Monday, July 2, 2007

Can you find a bridge long enough to cross this divide?

Sometime about halfway through our family reunion-cum-vacation in western Maryland, my sister mentioned that she was a little leery of the area my parents had chosen for the gathering. In fact, her friends had asked her and her husband why they were going to such a redneck destination. Redneck? Yes, apparently the Deep Creek Lake region of Maryland is a notorious destination for low-class fans of power boats and ATVs. "They're out of touch with nature."

Through further conversations during the course of the week, my sister sounded off on the sort of folks she disliked--people who shop at Wal-Mart and eat fast food, for instance. They don't have much regard for their natural surroundings.

Err. My wife and I had to scratch our heads. Yep, our neighbors in rural Arizona like ATVs, and they shop at Wal-Mart--they even eat fast food. But it's hard to be out of touch with nature when you raise goats, pigs and horses, hunt and fish, and cut firewood for your main source of heat. Up to your ankles in manure, guts and sawdust is a pretty natural way to live.

"Really?" my sister asked. "I don't think of country people that way."

Yeah. I got that.

Don't get me wrong--I love my sister. She's a smart, fun person with impeccable taste in art and clothes. She's a good conversationalist. She and her husband are wonderful parents to their boys. But somewhere along the line they gained the impression that going on the occasional camping trip, nodding knowingly along with commentaries on NPR and cutting checks to the Sierra Club made them defenders of every shrub and critter from the threat posed by the barbarian hordes who, through some cruel trick of fate, actually live alongside nature's bounty.

I live among those barbarian hordes, and by and large I find them to be pretty damned connected to and appreciative of their surroundings.

That's not a moral judgment. I'm not saying my country-folk neighbors are better people than my urbanite sister. I have good neighbors and bad neighbors just as urban dwellers come in varying degrees of moral rectitude.
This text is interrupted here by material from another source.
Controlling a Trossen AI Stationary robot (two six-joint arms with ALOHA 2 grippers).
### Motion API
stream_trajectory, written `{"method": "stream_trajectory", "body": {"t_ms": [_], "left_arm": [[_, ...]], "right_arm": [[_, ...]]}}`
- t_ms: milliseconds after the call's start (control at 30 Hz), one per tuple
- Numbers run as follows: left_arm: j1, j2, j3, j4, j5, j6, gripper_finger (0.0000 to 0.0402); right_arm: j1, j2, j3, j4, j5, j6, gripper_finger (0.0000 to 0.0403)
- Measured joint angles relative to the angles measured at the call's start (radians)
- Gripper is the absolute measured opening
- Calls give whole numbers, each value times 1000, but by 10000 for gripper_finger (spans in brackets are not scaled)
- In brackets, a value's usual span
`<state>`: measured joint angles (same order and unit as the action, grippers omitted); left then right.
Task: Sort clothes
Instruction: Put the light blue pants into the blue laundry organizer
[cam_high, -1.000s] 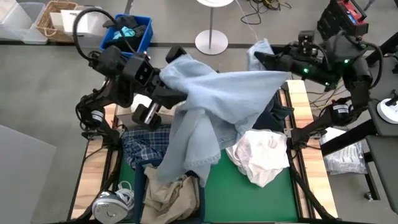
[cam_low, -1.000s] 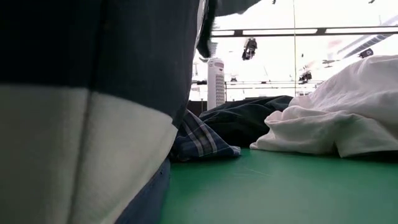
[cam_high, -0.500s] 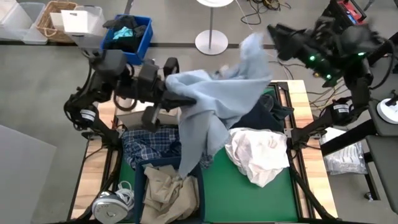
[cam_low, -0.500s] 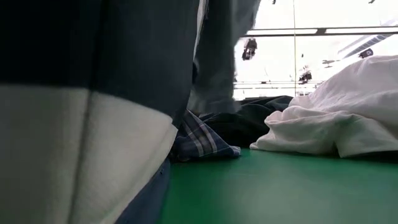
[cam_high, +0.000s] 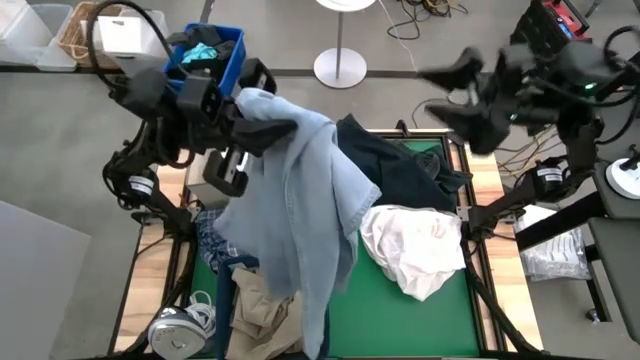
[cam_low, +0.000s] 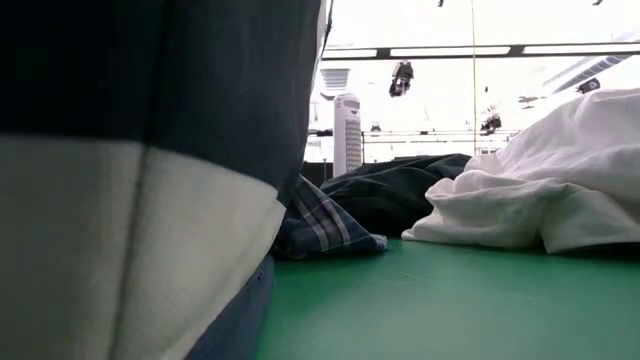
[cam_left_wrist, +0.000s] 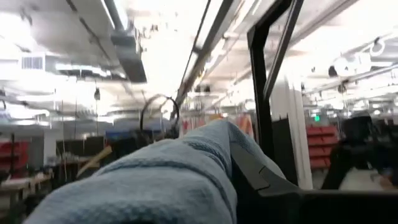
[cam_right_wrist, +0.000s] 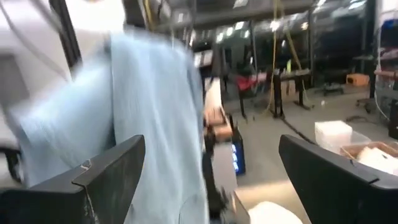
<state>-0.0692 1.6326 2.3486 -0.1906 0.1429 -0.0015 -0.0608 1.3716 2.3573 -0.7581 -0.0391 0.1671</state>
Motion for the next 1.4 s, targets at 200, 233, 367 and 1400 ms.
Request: {"method": "stream_trajectory", "body": {"t_ms": [200,233,367,1400], "left_arm": [[0,0,7,3,-24,18,6],[0,0,7,-7,-57,19,6],[2,0,6,-81,-256,38,6],[0,6,5,-157,-171,107,7]], "right_arm": [[60,52,-2,-52,-14,-134,364],[71,60,-2,-35,-14,-146,364],[108,86,-2,21,-14,-184,364],[129,166,-1,-36,165,-272,317]]}}
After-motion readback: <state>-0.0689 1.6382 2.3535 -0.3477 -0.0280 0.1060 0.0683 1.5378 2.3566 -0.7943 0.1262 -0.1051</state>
What I am saying is that my sister--and many people like her--have created a straw man image of the type of people they don't like, and have defined themselves in opposition to it. They've dedicated themselves to saving the Earth from the peasants and, if necessary, to saving the peasants from themselves.

Politically, this attitude expresses itself in an enthusiasm for centralizing control of "public" lands in Washington, D.C., far from the troglodytes who actually live alongside the vast areas in question. Some urbanites would even encourage--or compel--rural dwellers to resettle in more densely populated places.

I don't notice a comparable aggressive hostility among the rural dwellers I know toward urbanites--in fact, they tend to be pretty accepting of differences in lifestyle and opinion as long as nobody tries to tell them what to do. Of course, my experience of rural life is largely limited to one part of Arizona. Elsewhere, things are different. The anti-abortion movement is largely rurally based--and yes, it does want to impose its will through legislation. The Christian Right as a whole comes from rural foundations and it is certainly authoritarian in its ambitions and methods.

I'm sure that these authoritarian tendencies are encouraged by the tendency of people to define themselves in opposition to "the other." If you have a feared enemy that you need to combat, you're likely to rally around your allies and endorse draconian tactics against the opposition. It's tempting to attribute the worst characteristics and motivations to "the other" as a means to dehumanize them and dismiss their concerns.

And the more fearsome "the other" becomes, the stronger the urge to huddle together with like-minded members of the tribe, to be more like them and to pressure them to refrain from straying far from the herd.

Of course, many--probably most--of us don't fall comfortably in any strictly defined camp. We hunt and we discuss literature. We ride ATVs and we buy organic food.

But I fear that the folks who drive the conversation and set the stage for conflict are the ones who band together in tribal sameness and plot ways to force their will on the feared "other." They create a constituency to be served by politicians who know how to play to prejudices and fears.

Of course, by expressing their tribal instincts, I guess they're just demonstrating how in-touch with nature they really are.